- _Problem requirements_
Read the records below. Copy each line where the string "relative" occurs.

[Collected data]
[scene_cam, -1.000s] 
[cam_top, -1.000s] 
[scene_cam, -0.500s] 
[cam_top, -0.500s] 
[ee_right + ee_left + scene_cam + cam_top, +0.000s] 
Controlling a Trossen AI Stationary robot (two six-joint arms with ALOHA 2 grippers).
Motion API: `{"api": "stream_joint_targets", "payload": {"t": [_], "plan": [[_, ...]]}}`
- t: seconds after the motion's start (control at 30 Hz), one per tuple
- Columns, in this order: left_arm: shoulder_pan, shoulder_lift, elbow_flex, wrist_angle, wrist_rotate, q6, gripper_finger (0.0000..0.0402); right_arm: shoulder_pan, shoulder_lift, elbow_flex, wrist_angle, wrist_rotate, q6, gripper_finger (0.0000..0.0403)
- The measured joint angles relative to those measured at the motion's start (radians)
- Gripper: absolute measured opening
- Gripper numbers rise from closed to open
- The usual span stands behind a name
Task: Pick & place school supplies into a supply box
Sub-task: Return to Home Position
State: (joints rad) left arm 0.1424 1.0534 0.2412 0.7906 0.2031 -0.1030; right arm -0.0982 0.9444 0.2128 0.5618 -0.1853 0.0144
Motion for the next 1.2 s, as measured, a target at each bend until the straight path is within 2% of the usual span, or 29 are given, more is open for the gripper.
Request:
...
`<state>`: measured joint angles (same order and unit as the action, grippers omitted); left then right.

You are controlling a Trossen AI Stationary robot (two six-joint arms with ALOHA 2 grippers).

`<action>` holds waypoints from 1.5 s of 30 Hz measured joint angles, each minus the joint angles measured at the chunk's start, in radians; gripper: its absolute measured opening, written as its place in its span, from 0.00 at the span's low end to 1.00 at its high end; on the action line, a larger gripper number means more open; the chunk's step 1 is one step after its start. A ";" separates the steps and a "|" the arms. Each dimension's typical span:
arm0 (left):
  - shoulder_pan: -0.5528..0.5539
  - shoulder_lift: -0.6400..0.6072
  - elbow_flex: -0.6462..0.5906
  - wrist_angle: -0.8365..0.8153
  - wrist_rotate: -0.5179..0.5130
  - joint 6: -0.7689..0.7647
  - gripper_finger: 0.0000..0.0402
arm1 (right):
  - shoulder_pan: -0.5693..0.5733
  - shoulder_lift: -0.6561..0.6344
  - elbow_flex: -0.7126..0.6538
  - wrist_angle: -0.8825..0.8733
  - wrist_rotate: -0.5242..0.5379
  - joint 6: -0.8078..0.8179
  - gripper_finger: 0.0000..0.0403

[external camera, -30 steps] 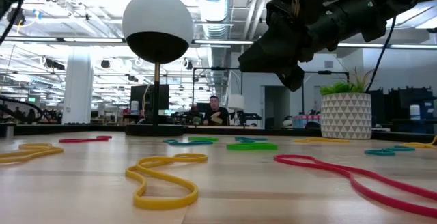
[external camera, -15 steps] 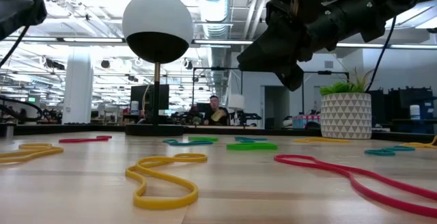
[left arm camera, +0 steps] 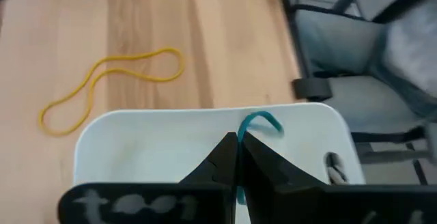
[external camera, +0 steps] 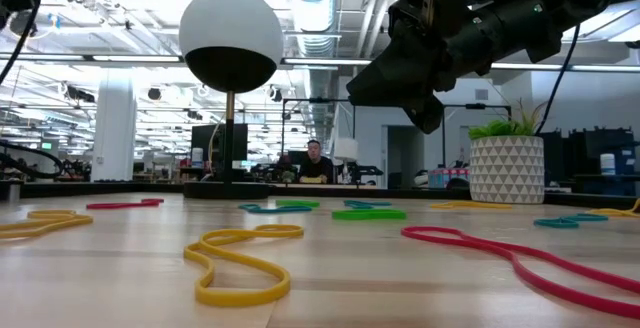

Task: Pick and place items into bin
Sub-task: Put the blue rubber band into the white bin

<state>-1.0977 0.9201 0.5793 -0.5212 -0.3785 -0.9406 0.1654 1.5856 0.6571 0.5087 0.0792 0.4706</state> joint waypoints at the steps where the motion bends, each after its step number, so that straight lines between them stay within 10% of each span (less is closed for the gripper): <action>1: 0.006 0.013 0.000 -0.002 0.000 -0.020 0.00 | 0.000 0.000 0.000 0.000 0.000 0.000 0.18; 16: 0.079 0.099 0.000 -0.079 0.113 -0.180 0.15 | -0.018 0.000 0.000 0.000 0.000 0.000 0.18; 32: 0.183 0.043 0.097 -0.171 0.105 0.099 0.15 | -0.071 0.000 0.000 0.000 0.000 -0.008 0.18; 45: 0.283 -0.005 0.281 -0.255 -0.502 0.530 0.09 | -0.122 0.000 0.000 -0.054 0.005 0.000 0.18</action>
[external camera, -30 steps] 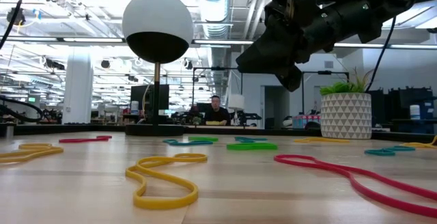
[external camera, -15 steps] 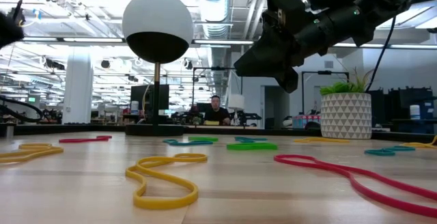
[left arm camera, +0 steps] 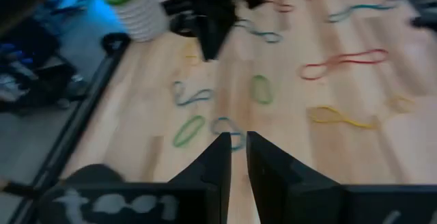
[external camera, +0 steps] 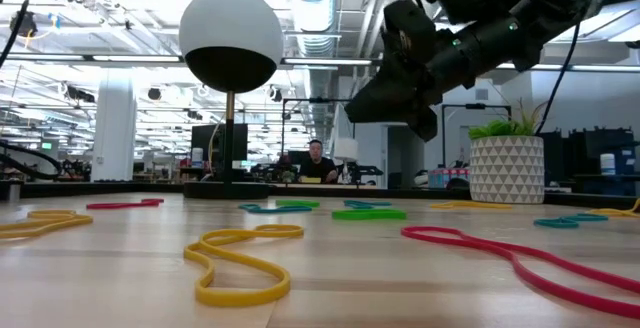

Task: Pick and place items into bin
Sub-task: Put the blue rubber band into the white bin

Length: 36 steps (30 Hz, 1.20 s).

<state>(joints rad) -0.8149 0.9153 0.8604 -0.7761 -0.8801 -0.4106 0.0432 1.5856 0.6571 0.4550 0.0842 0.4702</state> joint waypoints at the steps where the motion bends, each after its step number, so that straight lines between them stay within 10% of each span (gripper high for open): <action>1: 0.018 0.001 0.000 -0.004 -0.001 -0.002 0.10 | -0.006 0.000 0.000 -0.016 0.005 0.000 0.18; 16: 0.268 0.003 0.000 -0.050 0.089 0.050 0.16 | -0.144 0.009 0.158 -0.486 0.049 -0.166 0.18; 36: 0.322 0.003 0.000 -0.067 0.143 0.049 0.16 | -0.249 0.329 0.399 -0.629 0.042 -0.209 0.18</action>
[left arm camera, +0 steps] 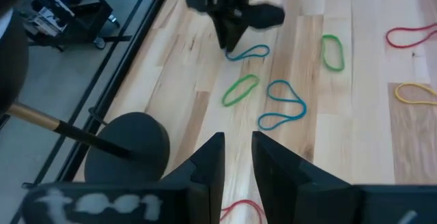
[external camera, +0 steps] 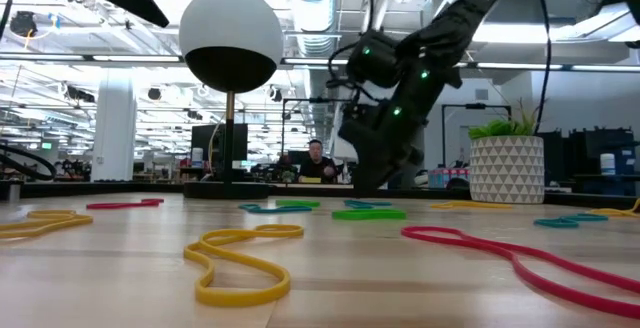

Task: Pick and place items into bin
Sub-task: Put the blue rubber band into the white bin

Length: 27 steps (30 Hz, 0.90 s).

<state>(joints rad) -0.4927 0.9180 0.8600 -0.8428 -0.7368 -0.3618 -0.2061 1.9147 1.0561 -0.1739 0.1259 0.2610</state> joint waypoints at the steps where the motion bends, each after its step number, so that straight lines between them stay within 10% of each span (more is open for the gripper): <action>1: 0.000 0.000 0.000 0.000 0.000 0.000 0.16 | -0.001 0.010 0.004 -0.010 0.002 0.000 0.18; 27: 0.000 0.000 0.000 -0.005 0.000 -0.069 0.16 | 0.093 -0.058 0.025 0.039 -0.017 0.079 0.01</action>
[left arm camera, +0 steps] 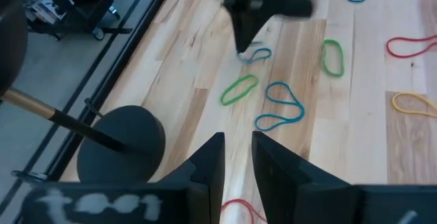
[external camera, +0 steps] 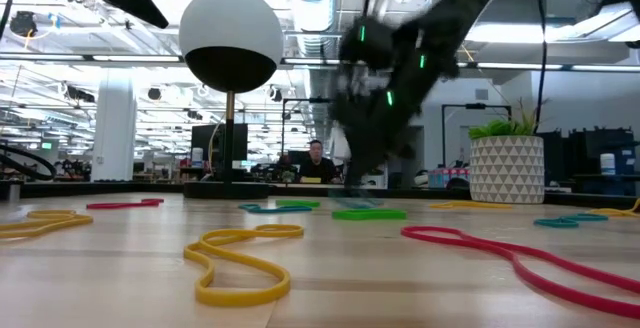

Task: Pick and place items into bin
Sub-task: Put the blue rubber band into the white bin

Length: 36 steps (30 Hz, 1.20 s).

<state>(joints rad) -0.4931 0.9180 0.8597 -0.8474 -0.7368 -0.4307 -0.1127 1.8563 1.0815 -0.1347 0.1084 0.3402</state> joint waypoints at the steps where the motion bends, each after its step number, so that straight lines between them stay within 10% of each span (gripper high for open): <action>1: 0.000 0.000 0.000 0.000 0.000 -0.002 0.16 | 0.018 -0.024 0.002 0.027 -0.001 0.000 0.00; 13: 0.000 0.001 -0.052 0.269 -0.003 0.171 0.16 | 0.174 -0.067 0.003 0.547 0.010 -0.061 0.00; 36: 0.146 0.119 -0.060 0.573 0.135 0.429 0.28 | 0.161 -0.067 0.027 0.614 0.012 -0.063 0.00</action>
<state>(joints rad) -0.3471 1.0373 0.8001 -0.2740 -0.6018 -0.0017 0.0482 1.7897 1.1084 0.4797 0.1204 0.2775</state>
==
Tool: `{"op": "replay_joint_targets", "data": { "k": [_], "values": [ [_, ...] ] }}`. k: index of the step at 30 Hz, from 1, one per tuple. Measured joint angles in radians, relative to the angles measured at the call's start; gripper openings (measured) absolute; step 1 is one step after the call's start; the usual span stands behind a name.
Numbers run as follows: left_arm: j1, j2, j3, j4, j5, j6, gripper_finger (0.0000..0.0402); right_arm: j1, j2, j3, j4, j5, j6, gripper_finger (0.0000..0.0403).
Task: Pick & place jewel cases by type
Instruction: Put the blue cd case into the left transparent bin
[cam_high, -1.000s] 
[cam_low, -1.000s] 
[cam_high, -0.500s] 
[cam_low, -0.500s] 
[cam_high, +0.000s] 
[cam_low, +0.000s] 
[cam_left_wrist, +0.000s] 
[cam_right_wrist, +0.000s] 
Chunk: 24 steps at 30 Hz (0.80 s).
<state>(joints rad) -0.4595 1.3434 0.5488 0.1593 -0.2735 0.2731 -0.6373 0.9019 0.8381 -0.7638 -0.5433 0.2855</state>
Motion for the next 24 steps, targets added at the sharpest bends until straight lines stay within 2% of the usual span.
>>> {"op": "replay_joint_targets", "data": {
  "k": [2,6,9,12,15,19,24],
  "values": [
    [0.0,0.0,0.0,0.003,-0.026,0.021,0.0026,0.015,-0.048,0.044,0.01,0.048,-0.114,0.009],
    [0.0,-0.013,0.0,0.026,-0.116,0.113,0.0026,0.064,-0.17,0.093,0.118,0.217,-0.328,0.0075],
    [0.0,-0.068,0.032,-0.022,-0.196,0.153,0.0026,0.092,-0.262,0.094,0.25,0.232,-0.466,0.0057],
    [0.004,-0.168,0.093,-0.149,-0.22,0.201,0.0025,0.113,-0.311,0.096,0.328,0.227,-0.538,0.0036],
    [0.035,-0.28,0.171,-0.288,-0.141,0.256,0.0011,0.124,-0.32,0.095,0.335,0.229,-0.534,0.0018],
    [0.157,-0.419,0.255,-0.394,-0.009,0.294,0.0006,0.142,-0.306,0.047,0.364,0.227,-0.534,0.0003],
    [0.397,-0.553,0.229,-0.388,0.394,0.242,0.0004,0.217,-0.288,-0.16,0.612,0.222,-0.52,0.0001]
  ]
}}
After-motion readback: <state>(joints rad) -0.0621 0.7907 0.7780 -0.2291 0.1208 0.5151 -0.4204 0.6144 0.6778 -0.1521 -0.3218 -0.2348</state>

- _Response to this task_
- The measured joint angles relative to those measured at the motion's start (radians)
Tool: `{"op": "replay_joint_targets", "data": { "k": [_], "values": [ [_, ...] ] }}`. k: index of the step at 30 Hz, from 1, one per tuple. Measured joint angles in radians, relative to the angles measured at the call's start; gripper openings (measured) absolute; step 1 is one step after the call's start; the usual span stands behind a name.

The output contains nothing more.